#### [Assignment]
Copy the data that appears below exactly. Drop the pictures.

#### [Stored data]
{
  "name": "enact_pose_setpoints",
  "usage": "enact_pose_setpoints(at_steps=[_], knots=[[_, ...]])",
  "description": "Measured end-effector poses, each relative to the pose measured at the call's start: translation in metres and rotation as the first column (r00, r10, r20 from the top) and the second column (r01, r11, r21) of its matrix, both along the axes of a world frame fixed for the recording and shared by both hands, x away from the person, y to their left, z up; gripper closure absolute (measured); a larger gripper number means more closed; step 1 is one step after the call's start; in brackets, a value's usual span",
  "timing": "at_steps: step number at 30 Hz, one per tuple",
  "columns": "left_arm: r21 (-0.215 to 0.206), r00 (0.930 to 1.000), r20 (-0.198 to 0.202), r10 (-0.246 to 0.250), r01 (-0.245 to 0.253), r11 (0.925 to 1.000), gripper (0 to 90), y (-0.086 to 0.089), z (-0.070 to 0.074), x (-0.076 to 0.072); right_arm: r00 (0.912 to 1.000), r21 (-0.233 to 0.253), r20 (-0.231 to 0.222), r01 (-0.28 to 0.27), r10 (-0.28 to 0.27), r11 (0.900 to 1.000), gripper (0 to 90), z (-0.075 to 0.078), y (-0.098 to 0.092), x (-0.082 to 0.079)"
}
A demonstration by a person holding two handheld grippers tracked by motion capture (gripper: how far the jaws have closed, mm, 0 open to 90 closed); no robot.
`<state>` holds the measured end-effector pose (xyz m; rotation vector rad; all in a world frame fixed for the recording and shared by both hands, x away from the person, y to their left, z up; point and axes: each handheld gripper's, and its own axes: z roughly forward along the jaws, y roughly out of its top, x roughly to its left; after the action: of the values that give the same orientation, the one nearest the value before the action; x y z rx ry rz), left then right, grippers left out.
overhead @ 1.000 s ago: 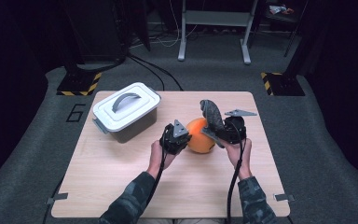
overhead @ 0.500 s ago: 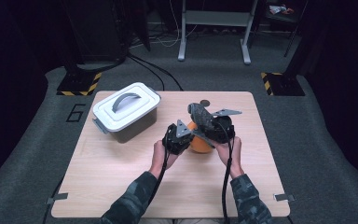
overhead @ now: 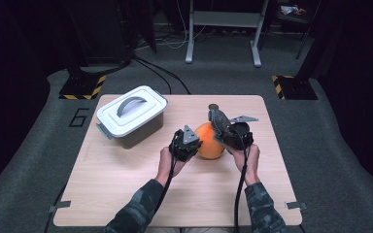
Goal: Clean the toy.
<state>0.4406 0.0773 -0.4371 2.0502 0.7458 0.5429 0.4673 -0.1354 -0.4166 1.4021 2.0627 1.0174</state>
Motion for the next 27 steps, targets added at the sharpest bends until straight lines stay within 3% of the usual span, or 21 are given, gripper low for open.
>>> enact_pose_setpoints(at_steps=[5, 10, 17, 21, 22, 27], knots=[[-0.003, 1.0000, -0.004, 0.000, 0.000, 1.0000, 83.7, 0.000, 0.000, 0.000, 0.9982, 0.060, 0.031, -0.053, 0.051, 0.997, 72.8, 0.015, 0.000, -0.010], [0.005, 1.0000, -0.002, -0.002, 0.002, 1.0000, 83.6, 0.000, 0.000, 0.000, 0.9942, 0.067, 0.038, -0.103, 0.101, 0.992, 72.7, 0.024, 0.013, -0.014], [0.006, 1.0000, -0.005, -0.008, 0.009, 0.9999, 83.7, -0.002, 0.000, 0.000, 0.9883, 0.047, 0.013, -0.152, 0.152, 0.987, 72.7, 0.017, 0.030, -0.011], [0.004, 0.9999, -0.006, -0.012, 0.012, 0.9999, 83.7, -0.002, 0.000, 0.000, 0.9914, 0.018, 0.007, -0.131, 0.131, 0.991, 73.0, 0.015, 0.030, -0.009], [0.006, 0.9999, -0.009, -0.015, 0.015, 0.9999, 83.7, -0.002, 0.000, 0.000, 0.9913, -0.008, 0.012, -0.131, 0.131, 0.991, 73.1, 0.013, 0.029, -0.007], [0.006, 0.9998, -0.008, -0.017, 0.017, 0.9998, 83.7, -0.003, -0.001, 0.000, 0.9958, -0.018, 0.007, -0.091, 0.091, 0.996, 73.4, 0.009, 0.022, -0.003]])
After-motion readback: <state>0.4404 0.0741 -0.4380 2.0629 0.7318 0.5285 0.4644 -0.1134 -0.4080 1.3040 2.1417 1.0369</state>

#### [Solution]
{
  "name": "enact_pose_setpoints",
  "usage": "enact_pose_setpoints(at_steps=[_], knots=[[_, ...]])",
  "description": "Measured end-effector poses, each relative to the pose measured at the call's start: translation in metres and rotation as the first column (r00, r10, r20 from the top) and the second column (r01, r11, r21) of its matrix, both along the axes of a world frame fixed for the recording and shared by both hands, x away from the person, y to their left, z up; gripper closure absolute (measured); a larger gripper number means more closed; step 1 is one step after the call's start; in brackets, a value's usual span",
  "timing": "at_steps: step number at 30 Hz, one per tuple",
  "columns": "left_arm: r21 (-0.215 to 0.206), r00 (0.930 to 1.000), r20 (-0.198 to 0.202), r10 (-0.246 to 0.250), r01 (-0.245 to 0.253), r11 (0.925 to 1.000), gripper (0 to 90), y (-0.086 to 0.089), z (-0.070 to 0.074), x (-0.076 to 0.072); right_arm: r00 (0.912 to 1.000), r21 (-0.233 to 0.253), r20 (-0.231 to 0.222), r01 (-0.28 to 0.27), r10 (-0.28 to 0.27), r11 (0.900 to 1.000), gripper (0 to 90), z (-0.075 to 0.078), y (-0.098 to 0.092), x (-0.082 to 0.079)"
}
A demonstration by a person holding two handheld grippers tracked by motion capture (gripper: how far the jaws have closed, mm, 0 open to 90 closed); no robot.
`<state>` holds the measured end-effector pose (xyz m; rotation vector rad; all in a world frame fixed for the recording and shared by both hands, x away from the person, y to their left, z up; point and axes: each handheld gripper's, and its own axes: z roughly forward along the jaws, y roughly out of its top, x roughly to its left; after the action: of the values that give the same orientation, the one nearest the value before the action; x y z rx ry rz), left then right, grippers left out.
overhead @ 1.000 s ago: 
overhead @ 0.500 s ago: 
overhead @ now: 
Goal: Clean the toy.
<state>0.4406 0.0773 -0.4371 2.0502 0.7458 0.5429 0.4673 -0.1354 -0.4166 1.4021 2.0627 1.0174</state>
Motion for the next 27 steps, targets added at the sharpest bends until straight lines stay within 3% of the usual span, or 21 are given, gripper low for open.
>>> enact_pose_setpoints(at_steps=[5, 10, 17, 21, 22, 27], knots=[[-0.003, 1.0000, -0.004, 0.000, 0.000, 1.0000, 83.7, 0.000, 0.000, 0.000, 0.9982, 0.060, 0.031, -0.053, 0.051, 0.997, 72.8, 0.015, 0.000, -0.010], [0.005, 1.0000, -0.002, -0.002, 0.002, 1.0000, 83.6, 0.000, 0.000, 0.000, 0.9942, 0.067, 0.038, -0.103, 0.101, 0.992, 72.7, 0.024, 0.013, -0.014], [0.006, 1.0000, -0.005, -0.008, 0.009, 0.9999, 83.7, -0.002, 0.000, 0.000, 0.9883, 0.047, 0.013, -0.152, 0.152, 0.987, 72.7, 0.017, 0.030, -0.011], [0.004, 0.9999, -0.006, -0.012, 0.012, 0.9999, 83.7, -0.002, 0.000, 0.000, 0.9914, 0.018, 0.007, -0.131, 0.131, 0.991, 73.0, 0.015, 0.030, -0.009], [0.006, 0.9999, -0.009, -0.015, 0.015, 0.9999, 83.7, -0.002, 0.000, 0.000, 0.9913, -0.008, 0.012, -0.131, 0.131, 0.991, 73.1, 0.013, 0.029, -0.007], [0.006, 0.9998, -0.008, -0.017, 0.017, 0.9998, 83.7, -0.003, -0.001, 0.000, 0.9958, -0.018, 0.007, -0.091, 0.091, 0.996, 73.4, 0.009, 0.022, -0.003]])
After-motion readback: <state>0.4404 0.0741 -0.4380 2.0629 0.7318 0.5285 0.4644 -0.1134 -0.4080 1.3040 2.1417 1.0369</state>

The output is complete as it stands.